Old laptop hard drives will allegedly crash when exposed to Janet Jackson music

Western Digital

It sounds like something out of an urban legend: Some Windows XP-era laptops using 5400 RPM spinning hard drives can allegedly be forced to crash when exposed to Janet Jackson’s 1989 hit “Rhythm Nation.”

But Microsoft Software Engineer Raymond Chen stands by the story in a blog post published earlier this week, and the vulnerability has been issued an official CVE ID by The Mitre Corporation, lending it more credibility.

According to Chen, CVE-2022-38392 was originally discovered by “a major computer manufacturer,” and it can affect not just the laptop playing the song but adjacent laptops from other PC companies as well. The specific hard drive model at issue—again from an unnamed manufacturer—would crash because “Rhythm Nation” used some of the same “natural resonant frequencies” that the drives used, interfering with their operation.

Anyone trying to independently recreate this problem will face several obstacles, including the age of the laptops involved and a total lack of specificity about the hard drives or computer models. The CVE entry mentions “a certain 5400 RPM OEM hard drive, as shipped with laptop PCs in approximately 2005” and links back to Chen’s post as a primary source. And while some Windows XP-era laptop hard drives may still be kicking out there somewhere, after almost two decades, it’s more likely that most of them have died of natural causes.

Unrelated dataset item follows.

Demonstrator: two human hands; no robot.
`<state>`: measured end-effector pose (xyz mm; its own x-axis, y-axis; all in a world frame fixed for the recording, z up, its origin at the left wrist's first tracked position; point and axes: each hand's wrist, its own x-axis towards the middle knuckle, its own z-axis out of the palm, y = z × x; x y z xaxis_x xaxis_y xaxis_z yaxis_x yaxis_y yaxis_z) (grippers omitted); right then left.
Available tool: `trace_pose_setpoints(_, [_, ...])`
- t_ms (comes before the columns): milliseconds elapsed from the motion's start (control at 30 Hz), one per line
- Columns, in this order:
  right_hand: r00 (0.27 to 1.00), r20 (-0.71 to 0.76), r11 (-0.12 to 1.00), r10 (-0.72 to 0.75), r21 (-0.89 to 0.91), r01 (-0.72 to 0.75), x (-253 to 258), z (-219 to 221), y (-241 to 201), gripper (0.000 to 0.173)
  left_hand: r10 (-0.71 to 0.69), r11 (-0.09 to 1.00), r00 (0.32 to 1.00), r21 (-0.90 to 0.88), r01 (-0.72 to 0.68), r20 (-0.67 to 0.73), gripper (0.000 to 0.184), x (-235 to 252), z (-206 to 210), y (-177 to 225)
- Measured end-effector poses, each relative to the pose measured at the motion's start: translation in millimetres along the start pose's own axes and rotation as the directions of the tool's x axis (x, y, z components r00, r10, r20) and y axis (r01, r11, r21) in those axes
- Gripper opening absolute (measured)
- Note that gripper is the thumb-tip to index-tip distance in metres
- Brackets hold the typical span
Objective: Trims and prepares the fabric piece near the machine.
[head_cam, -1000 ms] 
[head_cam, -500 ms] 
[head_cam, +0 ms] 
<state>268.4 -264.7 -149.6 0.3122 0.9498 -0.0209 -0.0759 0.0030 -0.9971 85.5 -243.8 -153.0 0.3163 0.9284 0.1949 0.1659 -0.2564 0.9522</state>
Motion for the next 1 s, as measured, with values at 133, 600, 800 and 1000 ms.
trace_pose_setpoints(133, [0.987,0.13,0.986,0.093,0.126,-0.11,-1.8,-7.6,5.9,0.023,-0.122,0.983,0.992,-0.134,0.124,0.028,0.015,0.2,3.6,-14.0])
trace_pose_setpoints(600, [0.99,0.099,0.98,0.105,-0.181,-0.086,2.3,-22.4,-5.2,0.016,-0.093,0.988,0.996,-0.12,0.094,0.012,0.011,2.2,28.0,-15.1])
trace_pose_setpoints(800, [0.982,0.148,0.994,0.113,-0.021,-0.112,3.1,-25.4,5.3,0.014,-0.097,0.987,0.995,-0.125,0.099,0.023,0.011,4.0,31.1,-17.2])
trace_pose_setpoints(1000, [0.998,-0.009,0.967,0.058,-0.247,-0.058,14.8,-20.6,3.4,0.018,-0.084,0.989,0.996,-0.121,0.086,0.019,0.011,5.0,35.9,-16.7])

The issue was also apparently partially resolved by the PC manufacturer at the time. Chen says the company addressed the problem “by adding a custom filter in the audio pipeline that detected and removed the offending frequencies during audio playback.” This wouldn’t completely fix things since these laptops’ hard drives would still crash if they were exposed to another device that was playing the song. But “Rhythm Nation” had apparently declined enough in popularity by the early 2000s that the issue didn’t become a widespread problem.

Sound frequencies can interfere with the operation of spinning hard drives, as demonstrated in this popular, old YouTube video of a man increasing disk latency and hurting performance by screaming at a server rack. So even if we can’t confirm firsthand that “Rhythm Nation” wrecks old laptops, we can definitely say that stranger things have happened.